▸ **Aim of the task**
Repeat exactly the stretch of lines that starts with the one containing "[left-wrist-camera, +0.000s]" and ends with the last line of the material. Leave out pictures.
━━━ Provided data ━━━
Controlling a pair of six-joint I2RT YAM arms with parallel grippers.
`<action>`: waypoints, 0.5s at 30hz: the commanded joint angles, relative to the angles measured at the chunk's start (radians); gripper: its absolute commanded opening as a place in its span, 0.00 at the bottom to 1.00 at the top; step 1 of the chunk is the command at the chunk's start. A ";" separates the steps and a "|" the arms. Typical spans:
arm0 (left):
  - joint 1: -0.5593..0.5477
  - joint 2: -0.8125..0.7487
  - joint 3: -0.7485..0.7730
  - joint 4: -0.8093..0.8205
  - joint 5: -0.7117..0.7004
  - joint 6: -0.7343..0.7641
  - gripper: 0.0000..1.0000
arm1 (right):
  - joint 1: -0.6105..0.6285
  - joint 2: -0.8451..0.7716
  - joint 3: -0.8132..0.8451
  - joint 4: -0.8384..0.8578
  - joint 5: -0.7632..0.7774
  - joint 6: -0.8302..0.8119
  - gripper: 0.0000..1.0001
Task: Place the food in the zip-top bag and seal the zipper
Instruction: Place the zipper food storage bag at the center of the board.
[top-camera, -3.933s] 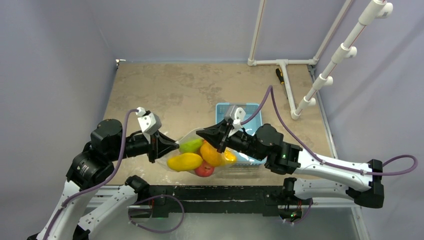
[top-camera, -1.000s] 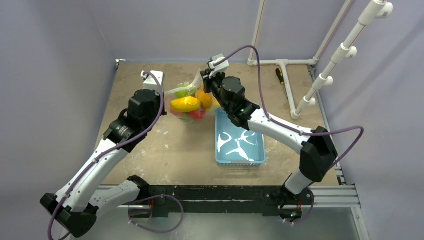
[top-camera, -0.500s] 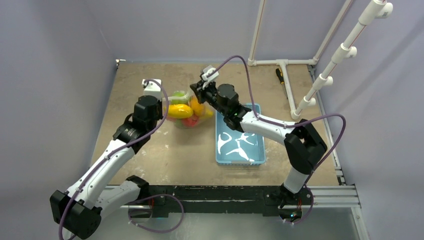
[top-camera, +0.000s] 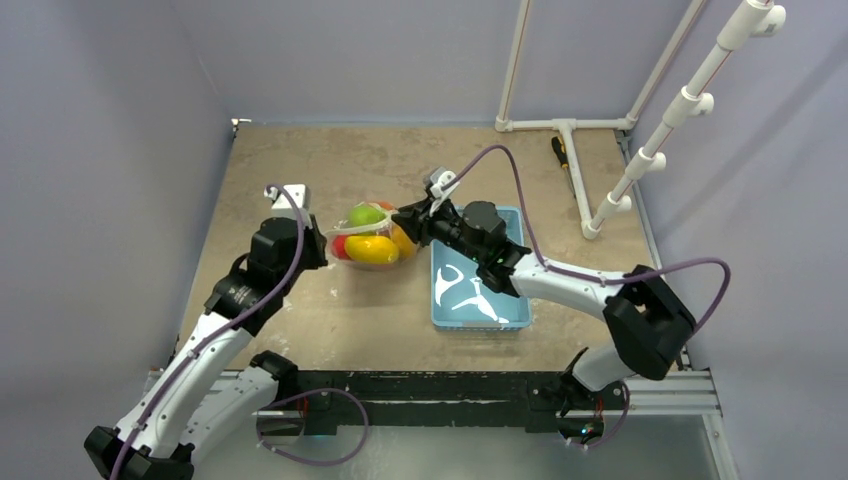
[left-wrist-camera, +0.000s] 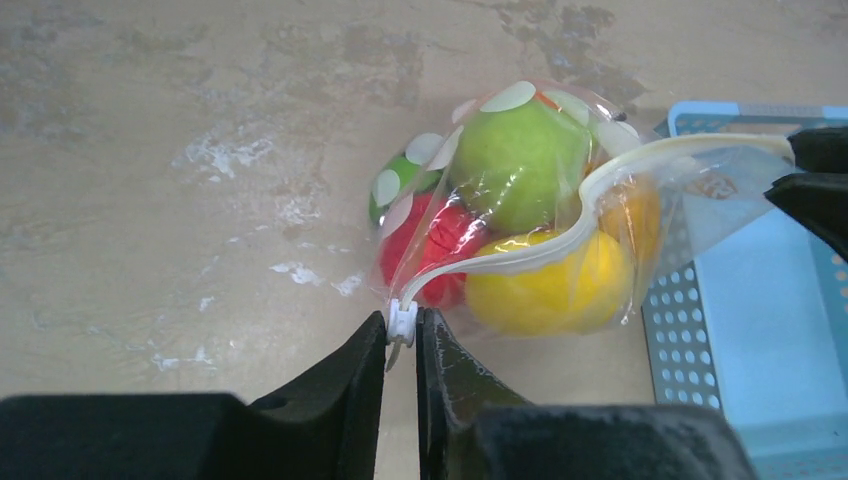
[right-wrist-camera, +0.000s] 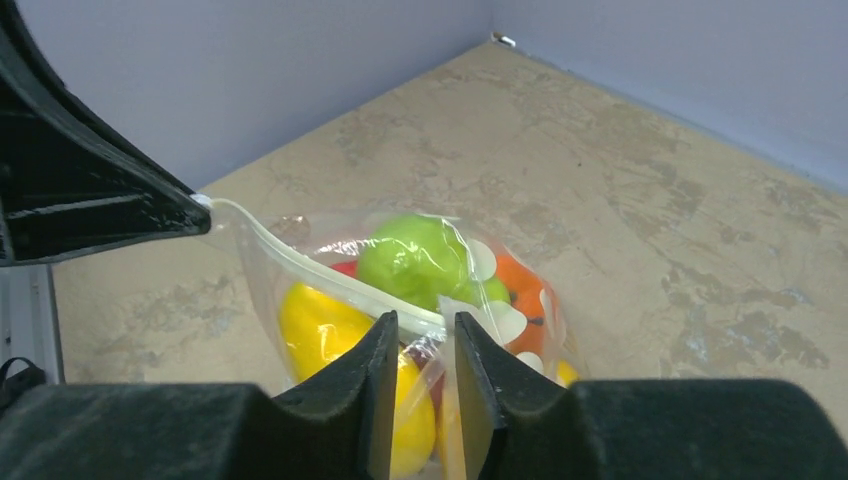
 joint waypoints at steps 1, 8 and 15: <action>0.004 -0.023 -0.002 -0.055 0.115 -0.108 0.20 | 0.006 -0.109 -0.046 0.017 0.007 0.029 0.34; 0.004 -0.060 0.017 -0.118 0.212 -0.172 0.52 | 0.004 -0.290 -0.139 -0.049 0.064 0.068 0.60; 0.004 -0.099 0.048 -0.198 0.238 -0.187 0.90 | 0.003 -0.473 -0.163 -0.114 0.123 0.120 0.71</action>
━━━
▸ **Reply**
[left-wrist-camera, +0.000s] 
[right-wrist-camera, +0.000s] 
 joint waypoints at steps 1, 8 and 15: <action>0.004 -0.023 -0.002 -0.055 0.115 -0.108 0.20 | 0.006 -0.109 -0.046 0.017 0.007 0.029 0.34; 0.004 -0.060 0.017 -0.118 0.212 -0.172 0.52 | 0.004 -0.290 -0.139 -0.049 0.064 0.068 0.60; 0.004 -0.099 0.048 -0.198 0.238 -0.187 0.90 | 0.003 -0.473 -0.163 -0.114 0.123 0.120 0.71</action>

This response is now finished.